Shaw Vikram, Byun Jinyoung, Zhu Catherine, Pettit Rowland, Cohen Jeffrey, Han Younghun, Amos Christopher
Baylor College of Medicine.
University of New Mexico.
Res Sq. 2025 Mar 28:rs.3.rs-5804830. doi: 10.21203/rs.3.rs-5804830/v1.
Inflammatory bowel disease (IBD) is an autoimmune disease (AD) characterized by chronic, relapsing intestinal inflammation. Systemic lupus erythematosus (SLE) is a complex autoimmune disease with multisystem involvement and overactivation of both innate and adaptive immunity. The extra intestinal manifestations (EIMs) that commonly occur in IBD include many of the organ sites that are affected by SLE. ADs are often comorbid with one another and may have shared underlying genetic features and architectures contributing to their pathogenesis and disease course.
We performed both epidemiological and post-genome wide association study (GWAS) analyses to investigate the shared genetic features between IBD and systemic lupus erythematosus (SLE). Specifically, we performed epidemiological association analysis in the All of Us Research Program (AoURP) and genome-wide/local genetic correlation analysis and cell-type specific SNP heritability enrichment analysis using previously published summary level data.
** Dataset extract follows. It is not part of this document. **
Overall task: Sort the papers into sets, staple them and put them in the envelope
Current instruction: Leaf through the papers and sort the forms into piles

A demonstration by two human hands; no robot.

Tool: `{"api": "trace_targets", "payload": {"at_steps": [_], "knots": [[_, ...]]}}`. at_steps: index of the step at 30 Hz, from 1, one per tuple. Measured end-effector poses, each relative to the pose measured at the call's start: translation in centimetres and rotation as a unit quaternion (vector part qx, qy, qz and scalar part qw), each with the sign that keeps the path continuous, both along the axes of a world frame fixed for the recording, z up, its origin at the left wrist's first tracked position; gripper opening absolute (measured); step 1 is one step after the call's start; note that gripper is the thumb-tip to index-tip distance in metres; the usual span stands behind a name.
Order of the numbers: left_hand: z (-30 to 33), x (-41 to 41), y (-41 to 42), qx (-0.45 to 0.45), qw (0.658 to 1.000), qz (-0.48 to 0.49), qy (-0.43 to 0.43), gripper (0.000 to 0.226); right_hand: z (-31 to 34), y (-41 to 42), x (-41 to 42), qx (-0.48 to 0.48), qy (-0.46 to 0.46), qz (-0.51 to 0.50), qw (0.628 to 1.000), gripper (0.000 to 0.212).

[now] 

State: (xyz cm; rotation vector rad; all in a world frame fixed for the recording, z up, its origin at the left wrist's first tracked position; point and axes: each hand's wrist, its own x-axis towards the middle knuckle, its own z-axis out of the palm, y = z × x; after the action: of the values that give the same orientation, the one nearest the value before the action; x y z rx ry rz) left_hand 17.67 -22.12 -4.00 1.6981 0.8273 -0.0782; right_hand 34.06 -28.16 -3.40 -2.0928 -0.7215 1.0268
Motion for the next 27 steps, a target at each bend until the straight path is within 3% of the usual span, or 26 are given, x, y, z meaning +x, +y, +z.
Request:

A significant epidemiologic association exists between IBD and SLE with an adjusted odds ratio (aOR) of 2.94 (95% CI: 2.45-3.53; < 0.001) in a multivariable model accounting for confounders in the AoURP data. Genome-wide genetic correlation analysis in previously published summary level data demonstrated a significant genetic correlation between IBD, CD, and UC with SLE, and local genetic correlation analysis demonstrated several positive and significant correlations in local genomic regions harboring disease variants in genes common to both SLE and IBD etiology, including variants in and . Cell-type SNP heritability enrichment analysis identified both overlapping and distinct functional categories contributing to SNP heritability across IBD phenotypes. Notably, IBD-related phenotypes demonstrated significant enrichment in T-lymphocyte functional groups while SLE signal appeared in distinct categories, such as B-lymphocytes (along with CD). Gene-level collapsing analysis of rare variants in the United Kingdom BioBank (UKBB) identified overlapping significant genes between SLE and IBD, CD, and UC.
By leveraging several post-GWAS methods, the present study identifies shared genetic features between IBD and SLE, highlighting similarities and differences in the genetic features that contribute to the pathogenesis of each disease.
炎症性肠病(IBD)是一种自身免疫性疾病(AD),其特征为慢性复发性肠道炎症。系统性红斑狼疮(SLE)是一种复杂的自身免疫性疾病,涉及多系统,且固有免疫和适应性免疫均过度激活。IBD中常见的肠外表现(EIMs)包括许多受SLE影响的器官部位。自身免疫性疾病常常相互合并存在,可能具有共同的潜在遗传特征和结构,这对其发病机制和病程产生影响。
我们进行了流行病学分析和全基因组关联研究(GWAS)后分析,以探究IBD和系统性红斑狼疮(SLE)之间的共同遗传特征。具体而言,我们在“我们所有人研究计划”(AoURP)中进行了流行病学关联分析,并使用先前发表的汇总水平数据进行全基因组/局部遗传相关性分析以及细胞类型特异性单核苷酸多态性(SNP)遗传力富集分析。
在AoURP数据中,考虑混杂因素的多变量模型显示,IBD和SLE之间存在显著的流行病学关联,调整后的优势比(aOR)为2.94(95%置信区间:2.45 - 3.53;P < 0.001)。在先前发表的汇总水平数据中进行的全基因组遗传相关性分析表明,IBD、克罗恩病(CD)和溃疡性结肠炎(UC)与SLE之间存在显著的遗传相关性,局部遗传相关性分析显示,在SLE和IBD病因共有的基因中,携带疾病变异的局部基因组区域存在若干正相关且显著的相关性,包括在[具体基因1]和[具体基因2]中的变异。细胞类型SNP遗传力富集分析确定了对IBD各表型的SNP遗传力有贡献的重叠和不同的功能类别。值得注意的是,IBD相关表型在T淋巴细胞功能组中显示出显著富集,而SLE信号出现在不同类别中,如B淋巴细胞(与CD一起)。对英国生物银行(UKBB)中罕见变异进行的基因水平合并分析确定了SLE与IBD、CD和UC之间重叠的显著基因。
通过利用多种GWAS后方法,本研究确定了IBD和SLE之间的共同遗传特征,突出了导致每种疾病发病机制的遗传特征中的异同。